Pouco depois, em Nova York, uma surpresa: o diretor do Programa de Assistência ao Povo Palestino, Tim Rothermel, um excelente profissional, me ligou e disse: “Jonas, queremos você em Ramallah para ajudar num plano de desenvolvimento local.”
Respondi: “Tudo bem. Mas, Tim, meu nome é Rabinovitch.” Um sobrenome obviamente judaico.
Ele riu e disse: “Você é o melhor que nós temos. Eles sabem que você vai lá para ajudar.”
Jerusalém e a Al-Aqsa, a mesquita de cúpula dourada.
Jerusalém e a Al-Aqsa, a mesquita de cúpula dourada.
Assim eu acabei indo a áreas ocupadas por Israel na chamada Cisjordânia, onde nem os israelenses são permitidos por razões de segurança. Cheguei lá pouco depois da visita do craque Ronaldo e comecei dizendo três coisas: 1) Tive uma infância muito infeliz no Brasil porque sempre fui um péssimo jogador de futebol. Eles riram.2) Sou brasileiro, mas não tão rico nem famoso como o Ronaldo. Eles riram mais ainda. 3) Não sou político e não estava ali para prometer nada, mas para trabalhar com eles. Aí eles ficaram muito sérios e abriram o coração. Alguns me disseram pessoalmente: “uma pena que haja muita corrupção por aqui”.
Eles me receberam muito bem com um almoço típico em uma tenda beduína. Outros organizaram uma conversa com as primeiras mulheres vereadoras eleitas por voto direto. Olhei muita gente dentro dos olhos e não vi terroristas, mas pais e mães de família.
Minha visita coincidiu com a devolução da faixa de Gaza por Israel aos palestinos.

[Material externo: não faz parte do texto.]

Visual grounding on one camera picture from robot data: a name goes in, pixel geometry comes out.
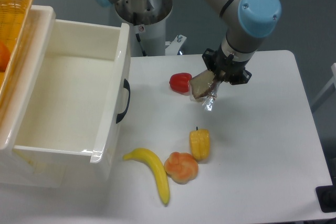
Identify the red bell pepper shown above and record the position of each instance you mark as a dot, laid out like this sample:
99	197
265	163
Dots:
179	82

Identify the orange fruit in basket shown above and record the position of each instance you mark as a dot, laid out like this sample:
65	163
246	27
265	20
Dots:
4	56

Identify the black drawer handle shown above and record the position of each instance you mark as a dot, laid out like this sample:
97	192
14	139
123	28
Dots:
121	115

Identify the upper white drawer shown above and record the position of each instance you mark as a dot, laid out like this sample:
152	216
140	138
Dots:
78	94

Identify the yellow wicker basket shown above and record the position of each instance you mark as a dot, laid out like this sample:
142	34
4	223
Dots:
14	15

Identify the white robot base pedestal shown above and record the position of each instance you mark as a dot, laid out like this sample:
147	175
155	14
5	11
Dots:
147	21

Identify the yellow bell pepper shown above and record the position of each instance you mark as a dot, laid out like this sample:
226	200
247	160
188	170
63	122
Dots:
200	144

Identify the yellow banana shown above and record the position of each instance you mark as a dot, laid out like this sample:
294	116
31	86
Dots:
150	159

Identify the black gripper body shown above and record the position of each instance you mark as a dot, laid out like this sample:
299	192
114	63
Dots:
226	67

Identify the toast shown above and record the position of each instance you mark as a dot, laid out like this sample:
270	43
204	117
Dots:
203	89

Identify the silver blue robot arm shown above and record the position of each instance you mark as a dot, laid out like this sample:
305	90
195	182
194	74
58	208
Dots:
249	22

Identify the black device at table edge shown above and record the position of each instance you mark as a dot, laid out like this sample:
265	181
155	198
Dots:
326	198

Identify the orange swirl bread roll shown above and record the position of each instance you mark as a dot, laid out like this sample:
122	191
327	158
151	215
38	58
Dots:
181	167

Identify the white drawer cabinet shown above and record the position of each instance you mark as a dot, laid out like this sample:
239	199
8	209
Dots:
19	163

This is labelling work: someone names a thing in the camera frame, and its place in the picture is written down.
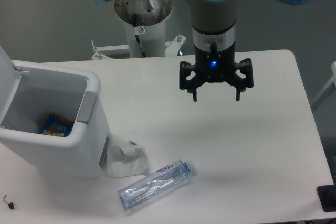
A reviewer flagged white trash can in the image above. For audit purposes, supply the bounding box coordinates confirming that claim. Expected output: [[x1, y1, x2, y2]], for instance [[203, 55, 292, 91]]
[[1, 51, 109, 178]]

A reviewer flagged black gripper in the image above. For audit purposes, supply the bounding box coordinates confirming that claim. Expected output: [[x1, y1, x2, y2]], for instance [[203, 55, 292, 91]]
[[179, 43, 254, 102]]

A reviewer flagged clear plastic water bottle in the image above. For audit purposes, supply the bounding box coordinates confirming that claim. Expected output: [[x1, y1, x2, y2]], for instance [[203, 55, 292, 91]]
[[118, 159, 195, 210]]

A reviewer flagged black device at table edge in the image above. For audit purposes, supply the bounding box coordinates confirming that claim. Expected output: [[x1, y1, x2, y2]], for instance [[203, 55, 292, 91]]
[[317, 185, 335, 212]]

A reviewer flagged white plastic bag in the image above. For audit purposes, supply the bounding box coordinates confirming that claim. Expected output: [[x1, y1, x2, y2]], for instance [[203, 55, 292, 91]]
[[107, 134, 148, 178]]

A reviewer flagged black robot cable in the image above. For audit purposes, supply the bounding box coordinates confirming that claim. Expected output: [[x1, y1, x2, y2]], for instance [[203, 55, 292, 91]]
[[132, 13, 147, 58]]

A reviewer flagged white frame at right edge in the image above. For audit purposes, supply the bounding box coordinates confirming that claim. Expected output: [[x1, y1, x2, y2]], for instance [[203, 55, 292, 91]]
[[310, 61, 335, 112]]

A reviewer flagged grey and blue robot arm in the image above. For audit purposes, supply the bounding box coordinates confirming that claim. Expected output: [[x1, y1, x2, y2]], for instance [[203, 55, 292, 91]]
[[95, 0, 254, 96]]

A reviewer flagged small black metal key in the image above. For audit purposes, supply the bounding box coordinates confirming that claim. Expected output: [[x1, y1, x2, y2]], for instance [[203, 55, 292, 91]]
[[2, 195, 16, 210]]

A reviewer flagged blue snack wrapper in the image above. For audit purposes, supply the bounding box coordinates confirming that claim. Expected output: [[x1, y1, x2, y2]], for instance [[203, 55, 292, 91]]
[[40, 113, 74, 137]]

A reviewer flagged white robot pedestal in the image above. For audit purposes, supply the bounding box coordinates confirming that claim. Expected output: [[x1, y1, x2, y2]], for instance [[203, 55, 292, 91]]
[[90, 0, 187, 61]]

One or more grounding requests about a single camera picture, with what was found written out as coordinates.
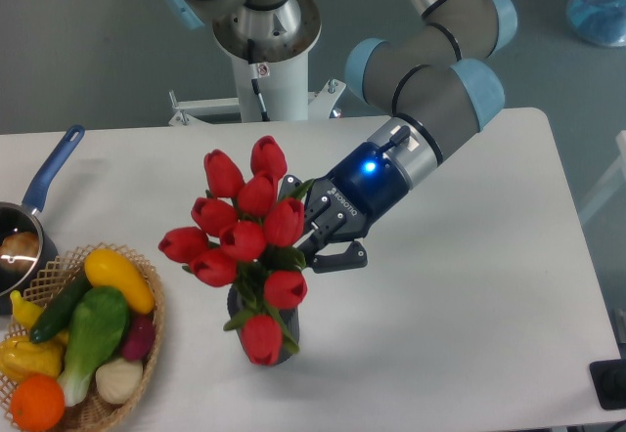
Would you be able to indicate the red tulip bouquet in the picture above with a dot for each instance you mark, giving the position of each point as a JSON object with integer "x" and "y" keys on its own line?
{"x": 243, "y": 236}

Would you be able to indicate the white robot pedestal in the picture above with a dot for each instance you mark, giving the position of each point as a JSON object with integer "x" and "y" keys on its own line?
{"x": 269, "y": 53}

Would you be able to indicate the dark green cucumber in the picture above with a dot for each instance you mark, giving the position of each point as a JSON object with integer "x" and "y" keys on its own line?
{"x": 57, "y": 315}

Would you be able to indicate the purple red radish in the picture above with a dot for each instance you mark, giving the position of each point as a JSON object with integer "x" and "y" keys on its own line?
{"x": 139, "y": 339}

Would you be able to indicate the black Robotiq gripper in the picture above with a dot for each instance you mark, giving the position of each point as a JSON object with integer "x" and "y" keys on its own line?
{"x": 362, "y": 187}

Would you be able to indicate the blue plastic bag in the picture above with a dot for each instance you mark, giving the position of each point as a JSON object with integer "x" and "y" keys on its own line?
{"x": 600, "y": 22}

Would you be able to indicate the yellow squash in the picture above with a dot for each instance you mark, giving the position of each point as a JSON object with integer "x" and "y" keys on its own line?
{"x": 106, "y": 267}

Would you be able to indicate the brown bread roll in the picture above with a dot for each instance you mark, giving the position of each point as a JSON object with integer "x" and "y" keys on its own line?
{"x": 19, "y": 252}

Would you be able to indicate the dark grey ribbed vase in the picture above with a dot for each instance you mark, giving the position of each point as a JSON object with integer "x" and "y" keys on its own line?
{"x": 289, "y": 325}

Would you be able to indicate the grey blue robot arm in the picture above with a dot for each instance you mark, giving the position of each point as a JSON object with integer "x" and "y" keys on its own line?
{"x": 435, "y": 89}

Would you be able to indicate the orange fruit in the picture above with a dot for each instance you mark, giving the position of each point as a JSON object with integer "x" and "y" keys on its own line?
{"x": 38, "y": 403}

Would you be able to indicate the blue handled saucepan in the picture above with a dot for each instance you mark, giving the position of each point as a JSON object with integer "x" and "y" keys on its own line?
{"x": 24, "y": 217}

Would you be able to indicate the green bok choy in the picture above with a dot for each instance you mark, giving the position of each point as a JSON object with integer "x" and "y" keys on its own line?
{"x": 95, "y": 330}

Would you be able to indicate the black device at table edge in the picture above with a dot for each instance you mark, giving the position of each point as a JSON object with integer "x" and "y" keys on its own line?
{"x": 609, "y": 383}

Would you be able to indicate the yellow bell pepper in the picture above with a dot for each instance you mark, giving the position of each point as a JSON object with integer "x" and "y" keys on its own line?
{"x": 21, "y": 359}

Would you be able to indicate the white metal base frame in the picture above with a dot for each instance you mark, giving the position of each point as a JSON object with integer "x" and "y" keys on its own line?
{"x": 321, "y": 105}

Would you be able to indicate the white garlic bulb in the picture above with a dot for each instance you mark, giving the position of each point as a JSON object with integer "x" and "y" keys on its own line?
{"x": 117, "y": 380}

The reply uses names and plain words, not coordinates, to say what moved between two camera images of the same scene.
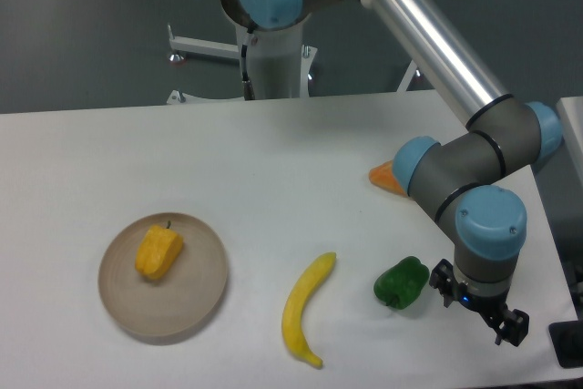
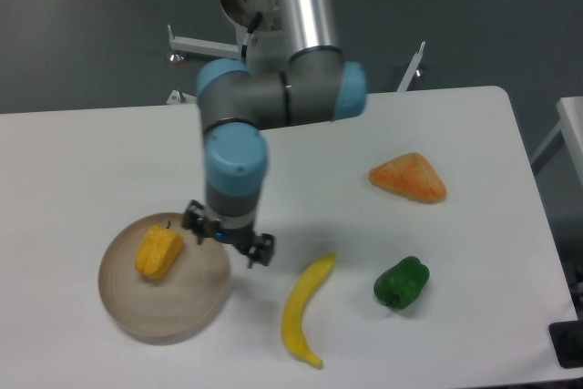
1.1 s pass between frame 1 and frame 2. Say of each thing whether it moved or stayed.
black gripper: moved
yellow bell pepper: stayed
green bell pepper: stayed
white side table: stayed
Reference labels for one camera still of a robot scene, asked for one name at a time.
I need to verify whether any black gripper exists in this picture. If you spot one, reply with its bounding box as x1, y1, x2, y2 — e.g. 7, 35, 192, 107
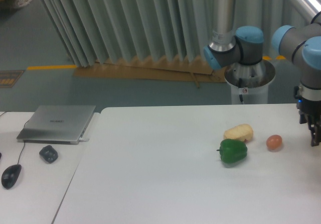
293, 84, 320, 147

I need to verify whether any pale bread loaf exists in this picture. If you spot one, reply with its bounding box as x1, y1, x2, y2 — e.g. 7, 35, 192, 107
223, 124, 254, 142

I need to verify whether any black computer mouse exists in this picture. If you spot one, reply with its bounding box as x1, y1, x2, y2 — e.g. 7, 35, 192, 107
1, 164, 22, 189

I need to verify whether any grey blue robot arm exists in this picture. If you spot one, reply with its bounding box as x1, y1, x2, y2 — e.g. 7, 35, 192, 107
204, 0, 320, 146

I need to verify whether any brown egg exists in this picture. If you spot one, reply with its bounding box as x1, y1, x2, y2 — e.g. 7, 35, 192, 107
266, 135, 282, 151

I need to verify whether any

Os israelenses a favor usavam camisas listradas de azul e branco. Os israelenses contra usavam camisas laranja. Eu tinha uma camisa laranja e uma camisa listrada de azul e branco na mala. Não usei nenhuma das duas.
Eles priorizaram quatro áreas no projeto: desenvolvimento local, meio ambiente, juventude/cultura e administração pública. O projeto foi aprovado e financiado. Foram feitos alguns acordos com prefeitos israelenses, alguns até secretos.
Os palestinos me mostraram o muro erguido por Israel e lamentaram a opressão militar vinda do outro lado. Os israelenses me mostraram o muro que tiveram que erguer e lamentaram o terrorismo e homens-bomba vindos do outro lado. Eu apenas abri o coração: “meu maior sonho é voltar aqui um dia e concluir que não precisamos mais de muros entre os povos”.